So as you look forward here, 2024, any, any initial thoughts on we’re gonna talk blunders and all this good stuff here, just a second. But any thoughts on how businesses are going to look at security in 2024? We got a lot of moving parts out there. Anything different? Are you gonna argue that we say double down on some of the things that we’ve talked about frameworks and whatnot? I think there’s going to be a continued doubling down. But there’s also going to be a kind of a right sizing that needs to happen for a lot of customers due to vendor fatigue, tool fatigue out there, right? There’s a lot of different OEMs out there that are coming to market every day with new, new this, that and whatever. And by the time somebody gets something stood up, a new tool, a new service, a new solution, there’s already technical debt around that. So a right sizing around some of those vendors, what do we need that’s going to move the needle the most with maybe probably the limited staff that they already have. The continuing trend that I see outside of the technical debt that I’m alluding to is the human debt. It’s really hard to find and retain people to manage all these tools and environments, whether it’s security or infrastructure. So I think it’s going to be kind of more of the same, but with a focus on kind of really right sizing and making sure that there are the right people in place to help manage all those tools.
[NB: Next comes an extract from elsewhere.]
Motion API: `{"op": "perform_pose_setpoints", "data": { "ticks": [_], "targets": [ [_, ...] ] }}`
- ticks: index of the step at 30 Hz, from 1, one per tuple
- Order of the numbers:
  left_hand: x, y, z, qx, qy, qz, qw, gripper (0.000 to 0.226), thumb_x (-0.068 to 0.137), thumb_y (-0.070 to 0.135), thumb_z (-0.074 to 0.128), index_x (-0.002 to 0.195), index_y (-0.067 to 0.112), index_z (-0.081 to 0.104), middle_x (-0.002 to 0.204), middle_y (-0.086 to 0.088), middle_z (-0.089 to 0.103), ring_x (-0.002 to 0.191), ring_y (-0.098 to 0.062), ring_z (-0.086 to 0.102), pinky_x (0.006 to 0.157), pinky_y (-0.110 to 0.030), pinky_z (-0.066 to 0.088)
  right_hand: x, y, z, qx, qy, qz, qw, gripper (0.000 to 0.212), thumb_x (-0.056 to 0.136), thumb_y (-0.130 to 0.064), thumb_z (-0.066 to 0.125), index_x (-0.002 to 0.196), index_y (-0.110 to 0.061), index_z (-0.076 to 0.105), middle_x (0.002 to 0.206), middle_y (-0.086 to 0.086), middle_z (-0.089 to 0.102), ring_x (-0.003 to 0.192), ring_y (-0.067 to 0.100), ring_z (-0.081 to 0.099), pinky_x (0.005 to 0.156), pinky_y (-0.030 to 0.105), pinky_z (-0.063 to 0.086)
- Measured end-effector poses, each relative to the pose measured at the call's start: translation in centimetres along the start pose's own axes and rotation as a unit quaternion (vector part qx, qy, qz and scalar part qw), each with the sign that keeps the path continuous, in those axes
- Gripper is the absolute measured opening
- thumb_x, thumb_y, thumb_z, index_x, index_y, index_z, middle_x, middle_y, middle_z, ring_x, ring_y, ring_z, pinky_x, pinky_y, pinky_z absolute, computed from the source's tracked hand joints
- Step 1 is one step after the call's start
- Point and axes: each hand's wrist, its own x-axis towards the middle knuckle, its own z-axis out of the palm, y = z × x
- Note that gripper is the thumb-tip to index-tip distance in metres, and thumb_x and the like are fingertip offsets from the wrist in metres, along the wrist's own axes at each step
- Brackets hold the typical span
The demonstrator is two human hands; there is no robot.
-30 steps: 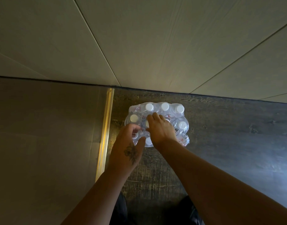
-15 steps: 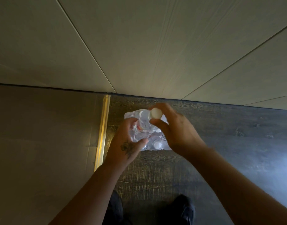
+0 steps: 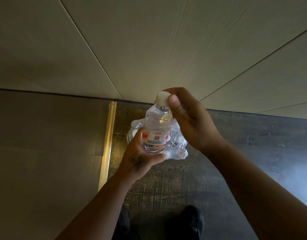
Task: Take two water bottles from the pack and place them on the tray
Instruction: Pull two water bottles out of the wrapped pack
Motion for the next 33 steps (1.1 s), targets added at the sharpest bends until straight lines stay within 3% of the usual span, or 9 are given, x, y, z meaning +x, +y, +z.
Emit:
{"op": "perform_pose_setpoints", "data": {
  "ticks": [2,4,7,9,14,20,26,31,33],
  "targets": [
    [-0.1,-0.7,-0.7,0.001,0.003,0.002,1.000,0.072,0.071,0.014,0.096,0.127,0.037,0.057,0.110,0.024,0.078,0.103,0.004,0.076,0.082,-0.014,0.063,0.1,2.3,1.0,0.018,0.010,0.075,0.997,0.046,0.106,-0.055,0.037,0.119,-0.020,0.064,0.100,-0.010,0.072,0.095,0.011,0.073,0.082,0.040,0.062],
    [-0.2,-1.1,-1.5,-0.006,0.009,-0.006,1.000,0.073,0.070,0.007,0.096,0.122,0.041,0.056,0.103,0.036,0.077,0.099,0.013,0.075,0.076,-0.004,0.058,-0.2,5.4,2.2,-0.082,-0.017,0.114,0.990,0.039,0.101,-0.058,0.044,0.117,-0.027,0.062,0.100,-0.014,0.070,0.091,0.002,0.070,0.081,0.036,0.061],
    [0.1,-1.5,-2.3,-0.041,0.012,-0.026,0.999,0.084,0.058,0.030,0.095,0.134,0.028,0.059,0.112,0.017,0.079,0.105,-0.003,0.077,0.083,-0.020,0.064,-0.6,9.9,4.7,-0.275,-0.117,0.122,0.947,0.037,0.101,-0.042,0.063,0.133,-0.026,0.057,0.128,-0.001,0.069,0.108,0.016,0.071,0.090,0.040,0.063],
    [0.6,-1.8,-2.6,-0.050,0.019,-0.033,0.998,0.090,0.060,0.028,0.098,0.140,0.023,0.057,0.124,0.006,0.075,0.115,-0.011,0.074,0.093,-0.027,0.062,-0.9,11.9,6.7,-0.348,-0.146,0.116,0.919,0.044,0.100,-0.036,0.066,0.140,-0.023,0.053,0.140,0.006,0.063,0.122,0.027,0.067,0.092,0.045,0.060],
    [1.0,-2.3,-2.7,-0.062,0.041,-0.039,0.996,0.082,0.057,0.026,0.094,0.129,0.039,0.057,0.123,0.008,0.075,0.115,-0.009,0.074,0.079,-0.016,0.064,-1.2,15.5,10.0,-0.453,-0.140,0.152,0.867,0.050,0.100,-0.034,0.070,0.142,-0.016,0.050,0.138,0.015,0.062,0.125,0.034,0.066,0.093,0.045,0.060],
    [0.2,-2.8,-2.1,-0.079,0.036,-0.040,0.995,0.097,0.052,0.033,0.095,0.139,0.021,0.056,0.132,-0.007,0.074,0.124,-0.029,0.073,0.097,-0.031,0.062,-0.3,16.8,10.6,-0.431,-0.131,0.146,0.881,0.032,0.105,-0.022,0.061,0.134,-0.010,0.055,0.125,0.016,0.070,0.110,0.031,0.074,0.089,0.043,0.061],
    [-0.5,-1.7,-2.3,-0.059,0.026,-0.040,0.997,0.104,0.046,0.048,0.086,0.142,0.019,0.056,0.130,-0.002,0.074,0.120,-0.020,0.072,0.100,-0.035,0.062,-1.9,10.9,6.3,-0.408,-0.053,0.111,0.904,0.028,0.105,-0.029,0.052,0.125,-0.010,0.051,0.114,0.015,0.063,0.082,0.037,0.075,0.064,0.042,0.060],
    [-1.0,-0.2,-2.0,-0.065,0.042,-0.049,0.996,0.091,0.057,0.020,0.095,0.140,0.024,0.057,0.125,0.001,0.077,0.113,-0.016,0.076,0.095,-0.035,0.062,-2.8,3.3,0.7,-0.358,0.067,0.020,0.931,0.030,0.108,-0.043,0.042,0.111,-0.014,0.051,0.099,0.003,0.055,0.062,0.023,0.052,0.052,0.028,0.033],
    [-1.0,0.6,-1.8,-0.061,0.045,-0.038,0.996,0.083,0.068,0.005,0.095,0.139,0.026,0.059,0.122,0.003,0.078,0.111,-0.013,0.075,0.094,-0.036,0.062,-2.4,1.0,-1.3,-0.341,0.101,-0.018,0.935,0.032,0.109,-0.041,0.047,0.110,-0.010,0.054,0.097,0.007,0.058,0.064,0.027,0.050,0.057,0.030,0.035]
  ]
}}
Yeah, I love it. Yeah, still seems like it’s still a massive shortage out there. So yeah, I love the call out on people that is not getting any better. We hope that we hope the kids in grade school that are graduating and going to college soon will help fill some of those gaps. But we’re a few years away. So I’m hopeful. They got to embrace their inner nerdiness and right, right under the market. Nerds win out in the end, just right. He wonders. Nerds always win. Okay, let’s talk about let’s talk about some security mistakes. So from a sales perspective, any common security sales mistakes, slip ups that that you see sellers out there making? And how do we address these?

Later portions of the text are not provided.